REQUIRED WORK> Wherever a line in the records contains the word "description", return that line.

Records contained in a dataset>
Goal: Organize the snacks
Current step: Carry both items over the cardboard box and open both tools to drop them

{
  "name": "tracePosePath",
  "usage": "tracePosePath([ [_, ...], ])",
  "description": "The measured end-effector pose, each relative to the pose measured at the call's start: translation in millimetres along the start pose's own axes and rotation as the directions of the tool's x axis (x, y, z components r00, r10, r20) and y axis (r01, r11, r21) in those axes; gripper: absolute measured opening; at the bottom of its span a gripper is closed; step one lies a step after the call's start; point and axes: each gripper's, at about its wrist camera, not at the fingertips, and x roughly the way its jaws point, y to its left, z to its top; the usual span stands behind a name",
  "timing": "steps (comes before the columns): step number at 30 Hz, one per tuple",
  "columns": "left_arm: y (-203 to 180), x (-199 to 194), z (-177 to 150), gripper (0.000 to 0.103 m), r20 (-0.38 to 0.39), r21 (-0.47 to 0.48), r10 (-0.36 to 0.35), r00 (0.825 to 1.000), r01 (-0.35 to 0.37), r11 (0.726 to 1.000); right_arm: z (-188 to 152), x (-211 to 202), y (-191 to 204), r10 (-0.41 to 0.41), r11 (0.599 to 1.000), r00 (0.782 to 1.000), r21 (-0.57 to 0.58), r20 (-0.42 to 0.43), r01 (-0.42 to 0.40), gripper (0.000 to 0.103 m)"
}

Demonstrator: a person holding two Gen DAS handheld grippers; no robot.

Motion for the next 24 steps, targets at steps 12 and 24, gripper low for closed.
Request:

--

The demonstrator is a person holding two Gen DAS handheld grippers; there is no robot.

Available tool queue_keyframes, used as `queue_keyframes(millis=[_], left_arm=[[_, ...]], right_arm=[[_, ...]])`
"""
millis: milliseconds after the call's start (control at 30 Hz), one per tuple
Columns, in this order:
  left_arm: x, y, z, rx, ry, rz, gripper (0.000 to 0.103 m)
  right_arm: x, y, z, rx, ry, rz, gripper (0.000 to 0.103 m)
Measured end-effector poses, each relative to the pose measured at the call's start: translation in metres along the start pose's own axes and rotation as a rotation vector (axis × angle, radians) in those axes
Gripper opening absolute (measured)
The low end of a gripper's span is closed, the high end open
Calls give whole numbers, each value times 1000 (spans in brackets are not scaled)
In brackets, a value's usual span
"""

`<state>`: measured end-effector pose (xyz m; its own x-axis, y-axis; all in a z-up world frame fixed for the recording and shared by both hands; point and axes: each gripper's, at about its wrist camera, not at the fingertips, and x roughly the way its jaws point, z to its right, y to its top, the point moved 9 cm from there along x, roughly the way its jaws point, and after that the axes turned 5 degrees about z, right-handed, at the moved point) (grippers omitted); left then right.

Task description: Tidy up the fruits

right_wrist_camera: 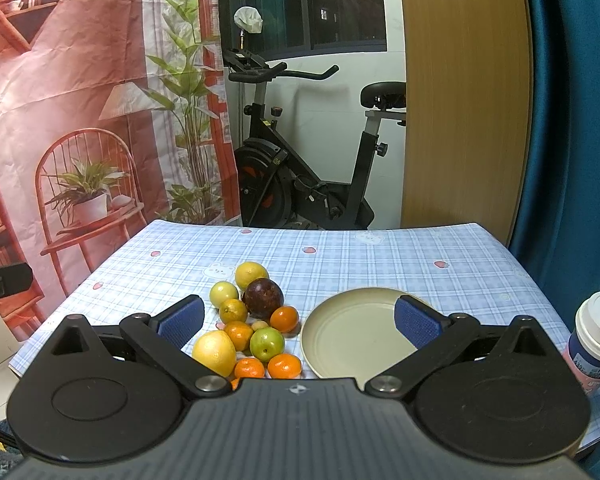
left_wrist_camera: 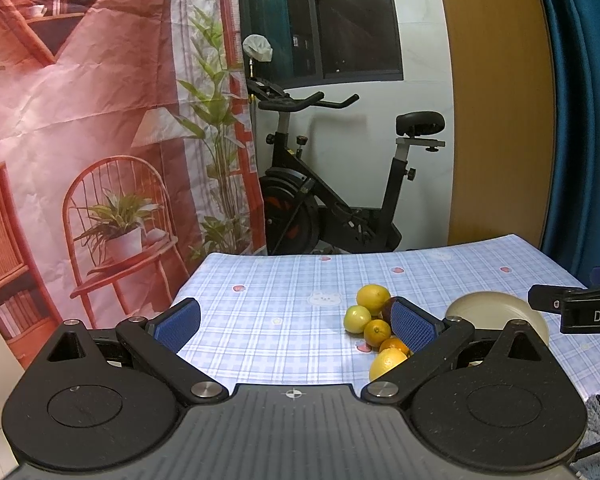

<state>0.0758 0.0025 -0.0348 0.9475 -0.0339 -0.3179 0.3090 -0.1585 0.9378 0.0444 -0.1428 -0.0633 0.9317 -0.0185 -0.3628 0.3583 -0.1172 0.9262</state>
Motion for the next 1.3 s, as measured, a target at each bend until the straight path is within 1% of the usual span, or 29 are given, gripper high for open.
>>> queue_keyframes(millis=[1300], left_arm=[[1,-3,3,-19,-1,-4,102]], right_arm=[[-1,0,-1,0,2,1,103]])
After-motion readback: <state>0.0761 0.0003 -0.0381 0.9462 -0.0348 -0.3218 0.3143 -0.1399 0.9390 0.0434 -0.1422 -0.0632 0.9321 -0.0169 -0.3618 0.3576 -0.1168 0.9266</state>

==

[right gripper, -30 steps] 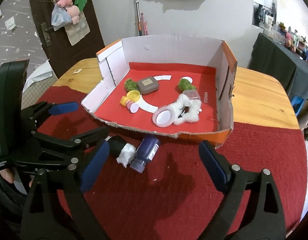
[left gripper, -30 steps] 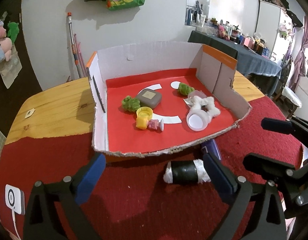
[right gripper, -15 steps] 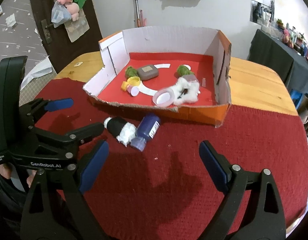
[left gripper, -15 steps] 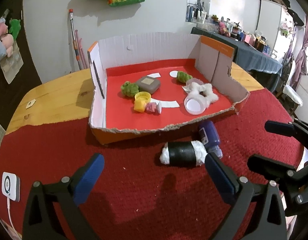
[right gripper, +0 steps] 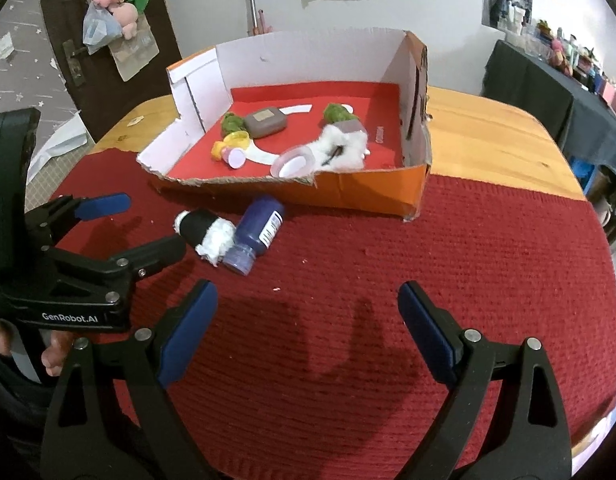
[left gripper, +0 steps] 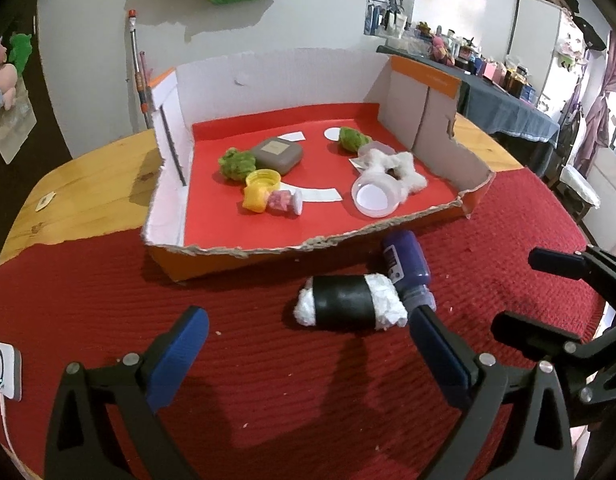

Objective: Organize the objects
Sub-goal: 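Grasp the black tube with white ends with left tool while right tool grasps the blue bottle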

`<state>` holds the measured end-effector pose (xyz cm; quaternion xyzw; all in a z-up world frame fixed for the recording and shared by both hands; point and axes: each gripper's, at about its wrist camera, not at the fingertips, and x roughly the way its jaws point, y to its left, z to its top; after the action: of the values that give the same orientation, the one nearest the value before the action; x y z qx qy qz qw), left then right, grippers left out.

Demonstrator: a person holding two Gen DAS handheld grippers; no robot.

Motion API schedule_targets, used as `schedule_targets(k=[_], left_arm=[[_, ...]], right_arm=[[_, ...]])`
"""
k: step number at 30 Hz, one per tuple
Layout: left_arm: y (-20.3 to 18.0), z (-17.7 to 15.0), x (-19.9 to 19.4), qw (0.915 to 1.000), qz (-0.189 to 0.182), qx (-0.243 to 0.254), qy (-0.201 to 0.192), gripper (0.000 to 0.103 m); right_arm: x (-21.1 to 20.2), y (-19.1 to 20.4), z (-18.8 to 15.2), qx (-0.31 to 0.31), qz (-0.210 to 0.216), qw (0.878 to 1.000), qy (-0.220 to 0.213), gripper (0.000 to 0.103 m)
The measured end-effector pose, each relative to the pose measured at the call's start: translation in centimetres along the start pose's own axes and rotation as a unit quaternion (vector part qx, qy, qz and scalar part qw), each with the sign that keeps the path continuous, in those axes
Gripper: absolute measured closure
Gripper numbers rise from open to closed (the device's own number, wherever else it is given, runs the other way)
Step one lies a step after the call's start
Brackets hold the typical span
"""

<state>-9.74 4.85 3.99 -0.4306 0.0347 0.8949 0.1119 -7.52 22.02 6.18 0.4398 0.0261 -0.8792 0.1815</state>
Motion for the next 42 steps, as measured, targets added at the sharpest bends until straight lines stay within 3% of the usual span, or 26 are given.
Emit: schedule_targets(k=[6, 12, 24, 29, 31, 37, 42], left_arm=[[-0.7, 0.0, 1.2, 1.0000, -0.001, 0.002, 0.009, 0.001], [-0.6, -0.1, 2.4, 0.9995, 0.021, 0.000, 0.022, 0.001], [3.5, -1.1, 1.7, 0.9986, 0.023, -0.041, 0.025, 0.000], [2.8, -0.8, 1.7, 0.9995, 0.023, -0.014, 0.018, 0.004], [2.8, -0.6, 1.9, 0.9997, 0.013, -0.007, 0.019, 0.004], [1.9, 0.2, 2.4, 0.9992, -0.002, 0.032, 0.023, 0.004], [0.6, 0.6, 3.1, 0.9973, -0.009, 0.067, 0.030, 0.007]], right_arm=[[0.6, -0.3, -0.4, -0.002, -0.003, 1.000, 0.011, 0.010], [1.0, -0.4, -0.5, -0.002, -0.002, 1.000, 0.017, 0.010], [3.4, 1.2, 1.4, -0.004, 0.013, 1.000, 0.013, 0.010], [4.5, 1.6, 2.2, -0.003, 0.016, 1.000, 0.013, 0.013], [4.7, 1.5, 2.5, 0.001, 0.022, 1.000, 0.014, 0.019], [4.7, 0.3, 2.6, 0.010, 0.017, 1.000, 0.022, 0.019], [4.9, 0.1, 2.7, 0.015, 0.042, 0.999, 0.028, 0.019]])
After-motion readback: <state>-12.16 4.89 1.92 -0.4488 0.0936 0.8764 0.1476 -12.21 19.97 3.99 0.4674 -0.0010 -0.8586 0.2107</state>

EXERCISE SOLUTION>
  "description": "The measured end-effector pose, each relative to the pose measured at the call's start: translation in millimetres along the start pose's own axes and rotation as the directions of the tool's x axis (x, y, z components r00, r10, r20) and y axis (r01, r11, r21) in those axes; gripper: absolute measured opening; at the bottom of its span a gripper is closed; step one lies a step after the call's start; point and axes: each gripper's, at about its wrist camera, not at the fingertips, and x roughly the way its jaws point, y to its left, z to its top; the usual span stands behind a name",
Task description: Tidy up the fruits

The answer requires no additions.